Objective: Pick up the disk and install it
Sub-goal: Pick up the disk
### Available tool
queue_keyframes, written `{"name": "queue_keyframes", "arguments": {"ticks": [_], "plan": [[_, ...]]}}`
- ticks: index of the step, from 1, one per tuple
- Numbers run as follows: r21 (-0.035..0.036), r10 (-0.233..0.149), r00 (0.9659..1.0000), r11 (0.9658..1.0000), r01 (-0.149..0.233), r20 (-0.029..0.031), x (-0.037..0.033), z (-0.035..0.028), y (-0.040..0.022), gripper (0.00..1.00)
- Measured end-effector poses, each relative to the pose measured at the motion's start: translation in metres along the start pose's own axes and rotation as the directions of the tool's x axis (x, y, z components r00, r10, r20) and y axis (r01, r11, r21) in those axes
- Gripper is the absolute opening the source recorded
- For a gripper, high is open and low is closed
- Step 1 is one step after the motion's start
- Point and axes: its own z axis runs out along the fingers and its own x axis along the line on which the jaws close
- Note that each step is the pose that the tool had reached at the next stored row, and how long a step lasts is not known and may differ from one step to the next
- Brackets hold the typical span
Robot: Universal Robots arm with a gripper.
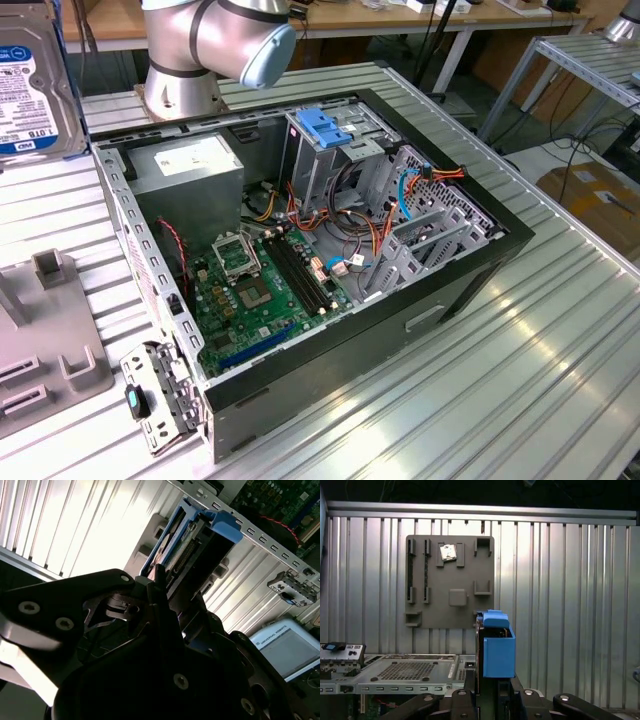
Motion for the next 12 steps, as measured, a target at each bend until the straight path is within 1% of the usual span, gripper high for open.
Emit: {"name": "queue_keyframes", "arguments": {"ticks": [10, 12], "plan": [[0.0000, 0.000, 1.0000, 1.0000, 0.000, 0.0000, 0.0002, -0.0001, -0.0137, 0.35], [0.0000, 0.000, 1.0000, 1.0000, 0.000, 0.0000, 0.0002, -0.0001, -0.0152, 0.35]]}}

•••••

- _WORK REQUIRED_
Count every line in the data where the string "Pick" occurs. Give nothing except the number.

- _EXPECTED OUTPUT_
2